::: Supplied records :::
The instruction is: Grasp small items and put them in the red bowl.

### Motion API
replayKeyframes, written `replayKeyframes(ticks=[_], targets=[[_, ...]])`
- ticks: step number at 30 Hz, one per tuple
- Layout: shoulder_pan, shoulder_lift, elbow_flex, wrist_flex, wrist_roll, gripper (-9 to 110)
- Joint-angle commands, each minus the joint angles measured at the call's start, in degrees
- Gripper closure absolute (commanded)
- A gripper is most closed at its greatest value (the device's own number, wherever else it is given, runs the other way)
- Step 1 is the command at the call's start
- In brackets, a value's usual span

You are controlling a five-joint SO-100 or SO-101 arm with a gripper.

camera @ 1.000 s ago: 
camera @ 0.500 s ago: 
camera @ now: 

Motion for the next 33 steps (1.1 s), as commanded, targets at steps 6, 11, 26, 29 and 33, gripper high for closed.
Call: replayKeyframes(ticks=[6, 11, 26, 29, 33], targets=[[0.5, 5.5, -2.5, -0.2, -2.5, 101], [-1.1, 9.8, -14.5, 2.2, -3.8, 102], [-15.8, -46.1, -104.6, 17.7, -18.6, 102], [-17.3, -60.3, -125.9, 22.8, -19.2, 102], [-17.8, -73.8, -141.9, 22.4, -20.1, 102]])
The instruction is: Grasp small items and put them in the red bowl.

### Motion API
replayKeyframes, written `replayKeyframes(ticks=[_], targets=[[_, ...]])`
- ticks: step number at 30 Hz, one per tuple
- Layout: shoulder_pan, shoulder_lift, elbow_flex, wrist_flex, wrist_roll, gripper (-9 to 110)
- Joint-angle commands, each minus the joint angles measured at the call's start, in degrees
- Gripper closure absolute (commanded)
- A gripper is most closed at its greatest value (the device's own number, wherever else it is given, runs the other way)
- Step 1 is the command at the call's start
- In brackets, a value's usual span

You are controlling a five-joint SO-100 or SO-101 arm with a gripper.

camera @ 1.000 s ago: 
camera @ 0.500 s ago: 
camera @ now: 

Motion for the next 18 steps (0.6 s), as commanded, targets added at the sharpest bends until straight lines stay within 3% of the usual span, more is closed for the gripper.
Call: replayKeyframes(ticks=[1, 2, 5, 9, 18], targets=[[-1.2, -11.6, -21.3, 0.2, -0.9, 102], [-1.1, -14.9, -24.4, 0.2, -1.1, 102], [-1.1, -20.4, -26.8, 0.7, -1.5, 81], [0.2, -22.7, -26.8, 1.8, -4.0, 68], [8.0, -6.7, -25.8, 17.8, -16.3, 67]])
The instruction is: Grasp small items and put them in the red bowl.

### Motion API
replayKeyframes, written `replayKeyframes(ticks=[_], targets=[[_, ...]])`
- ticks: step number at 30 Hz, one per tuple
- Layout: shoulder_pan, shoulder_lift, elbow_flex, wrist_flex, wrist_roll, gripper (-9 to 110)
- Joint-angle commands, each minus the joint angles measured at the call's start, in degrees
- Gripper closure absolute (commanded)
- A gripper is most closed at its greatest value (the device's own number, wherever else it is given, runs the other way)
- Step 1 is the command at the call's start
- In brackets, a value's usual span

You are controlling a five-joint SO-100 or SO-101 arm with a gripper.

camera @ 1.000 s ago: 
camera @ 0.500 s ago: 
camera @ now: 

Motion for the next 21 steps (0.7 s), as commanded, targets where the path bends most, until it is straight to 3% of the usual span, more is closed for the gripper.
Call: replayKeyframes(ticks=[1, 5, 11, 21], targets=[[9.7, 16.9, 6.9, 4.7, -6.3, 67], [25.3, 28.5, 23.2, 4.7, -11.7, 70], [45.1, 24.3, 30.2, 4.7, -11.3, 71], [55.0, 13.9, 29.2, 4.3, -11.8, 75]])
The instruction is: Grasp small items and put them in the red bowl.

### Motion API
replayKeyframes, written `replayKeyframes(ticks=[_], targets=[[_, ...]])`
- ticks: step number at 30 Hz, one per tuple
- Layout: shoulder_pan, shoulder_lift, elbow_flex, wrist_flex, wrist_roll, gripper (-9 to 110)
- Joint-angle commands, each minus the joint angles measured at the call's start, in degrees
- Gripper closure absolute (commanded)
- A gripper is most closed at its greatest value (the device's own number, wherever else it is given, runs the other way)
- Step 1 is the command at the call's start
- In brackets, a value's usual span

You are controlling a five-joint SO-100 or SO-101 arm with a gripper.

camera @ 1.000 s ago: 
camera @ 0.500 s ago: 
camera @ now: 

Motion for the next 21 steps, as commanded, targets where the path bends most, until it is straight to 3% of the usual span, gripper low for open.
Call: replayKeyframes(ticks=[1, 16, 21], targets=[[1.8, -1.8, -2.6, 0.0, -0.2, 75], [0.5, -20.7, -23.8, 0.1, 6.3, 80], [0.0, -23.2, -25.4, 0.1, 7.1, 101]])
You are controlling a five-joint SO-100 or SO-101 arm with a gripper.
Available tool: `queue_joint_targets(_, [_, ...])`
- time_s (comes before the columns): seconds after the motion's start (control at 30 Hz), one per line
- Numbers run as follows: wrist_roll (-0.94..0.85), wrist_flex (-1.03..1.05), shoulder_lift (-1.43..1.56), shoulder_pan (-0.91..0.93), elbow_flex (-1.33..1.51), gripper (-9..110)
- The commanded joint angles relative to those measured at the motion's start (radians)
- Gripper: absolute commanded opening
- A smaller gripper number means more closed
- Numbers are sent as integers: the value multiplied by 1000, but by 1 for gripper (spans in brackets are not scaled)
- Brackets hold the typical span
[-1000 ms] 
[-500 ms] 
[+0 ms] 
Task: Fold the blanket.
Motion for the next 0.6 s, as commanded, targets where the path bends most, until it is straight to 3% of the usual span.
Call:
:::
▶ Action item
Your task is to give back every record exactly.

▶ Answer box
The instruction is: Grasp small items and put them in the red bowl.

### Motion API
replayKeyframes, written `replayKeyframes(ticks=[_], targets=[[_, ...]])`
- ticks: step number at 30 Hz, one per tuple
- Layout: shoulder_pan, shoulder_lift, elbow_flex, wrist_flex, wrist_roll, gripper (-9 to 110)
- Joint-angle commands, each minus the joint angles measured at the call's start, in degrees
- Gripper closure absolute (commanded)
- A gripper is most closed at its greatest value (the device's own number, wherever else it is given, runs the other way)
- Step 1 is the command at the call's start
- In brackets, a value's usual span

You are controlling a five-joint SO-100 or SO-101 arm with a gripper.

camera @ 1.000 s ago: 
camera @ 0.500 s ago: 
camera @ now: 

Motion for the next 33 steps (1.1 s), as commanded, targets at steps 6, 11, 26, 29 and 33, gripper high for closed.
Call: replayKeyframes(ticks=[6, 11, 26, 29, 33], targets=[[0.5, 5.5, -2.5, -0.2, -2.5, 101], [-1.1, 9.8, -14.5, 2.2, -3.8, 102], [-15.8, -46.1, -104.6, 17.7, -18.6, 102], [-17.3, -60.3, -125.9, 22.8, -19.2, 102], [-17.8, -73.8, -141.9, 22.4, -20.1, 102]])
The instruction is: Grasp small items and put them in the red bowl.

### Motion API
replayKeyframes, written `replayKeyframes(ticks=[_], targets=[[_, ...]])`
- ticks: step number at 30 Hz, one per tuple
- Layout: shoulder_pan, shoulder_lift, elbow_flex, wrist_flex, wrist_roll, gripper (-9 to 110)
- Joint-angle commands, each minus the joint angles measured at the call's start, in degrees
- Gripper closure absolute (commanded)
- A gripper is most closed at its greatest value (the device's own number, wherever else it is given, runs the other way)
- Step 1 is the command at the call's start
- In brackets, a value's usual span

You are controlling a five-joint SO-100 or SO-101 arm with a gripper.

camera @ 1.000 s ago: 
camera @ 0.500 s ago: 
camera @ now: 

Motion for the next 18 steps (0.6 s), as commanded, targets added at the sharpest bends until straight lines stay within 3% of the usual span, more is closed for the gripper.
Call: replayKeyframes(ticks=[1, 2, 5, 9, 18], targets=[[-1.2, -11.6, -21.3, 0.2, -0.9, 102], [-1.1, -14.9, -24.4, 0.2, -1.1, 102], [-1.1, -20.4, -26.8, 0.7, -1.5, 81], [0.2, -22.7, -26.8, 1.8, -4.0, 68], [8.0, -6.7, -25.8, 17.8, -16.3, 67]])
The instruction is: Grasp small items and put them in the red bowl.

### Motion API
replayKeyframes, written `replayKeyframes(ticks=[_], targets=[[_, ...]])`
- ticks: step number at 30 Hz, one per tuple
- Layout: shoulder_pan, shoulder_lift, elbow_flex, wrist_flex, wrist_roll, gripper (-9 to 110)
- Joint-angle commands, each minus the joint angles measured at the call's start, in degrees
- Gripper closure absolute (commanded)
- A gripper is most closed at its greatest value (the device's own number, wherever else it is given, runs the other way)
- Step 1 is the command at the call's start
- In brackets, a value's usual span

You are controlling a five-joint SO-100 or SO-101 arm with a gripper.

camera @ 1.000 s ago: 
camera @ 0.500 s ago: 
camera @ now: 

Motion for the next 21 steps (0.7 s), as commanded, targets where the path bends most, until it is straight to 3% of the usual span, more is closed for the gripper.
Call: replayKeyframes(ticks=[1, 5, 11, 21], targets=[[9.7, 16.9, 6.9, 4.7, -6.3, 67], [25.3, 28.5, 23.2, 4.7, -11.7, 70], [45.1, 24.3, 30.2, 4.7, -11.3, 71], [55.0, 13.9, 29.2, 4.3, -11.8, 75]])
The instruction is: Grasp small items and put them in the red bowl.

### Motion API
replayKeyframes, written `replayKeyframes(ticks=[_], targets=[[_, ...]])`
- ticks: step number at 30 Hz, one per tuple
- Layout: shoulder_pan, shoulder_lift, elbow_flex, wrist_flex, wrist_roll, gripper (-9 to 110)
- Joint-angle commands, each minus the joint angles measured at the call's start, in degrees
- Gripper closure absolute (commanded)
- A gripper is most closed at its greatest value (the device's own number, wherever else it is given, runs the other way)
- Step 1 is the command at the call's start
- In brackets, a value's usual span

You are controlling a five-joint SO-100 or SO-101 arm with a gripper.

camera @ 1.000 s ago: 
camera @ 0.500 s ago: 
camera @ now: 

Motion for the next 21 steps, as commanded, targets where the path bends most, until it is straight to 3% of the usual span, gripper low for open.
Call: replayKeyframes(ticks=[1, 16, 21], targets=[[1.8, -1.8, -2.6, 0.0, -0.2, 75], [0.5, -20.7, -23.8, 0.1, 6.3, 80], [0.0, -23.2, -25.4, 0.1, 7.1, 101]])
You are controlling a five-joint SO-100 or SO-101 arm with a gripper.
Available tool: `queue_joint_targets(_, [_, ...])`
- time_s (comes before the columns): seconds after the motion's start (control at 30 Hz), one per line
- Numbers run as follows: wrist_roll (-0.94..0.85), wrist_flex (-1.03..1.05), shoulder_lift (-1.43..1.56), shoulder_pan (-0.91..0.93), elbow_flex (-1.33..1.51), gripper (-9..110)
- The commanded joint angles relative to those measured at the motion's start (radians)
- Gripper: absolute commanded opening
- A smaller gripper number means more closed
- Numbers are sent as integers: the value multiplied by 1000, but by 1 for gripper (spans in brackets are not scaled)
- Brackets hold the typical span
[-1000 ms] 
[-500 ms] 
[+0 ms] 
Task: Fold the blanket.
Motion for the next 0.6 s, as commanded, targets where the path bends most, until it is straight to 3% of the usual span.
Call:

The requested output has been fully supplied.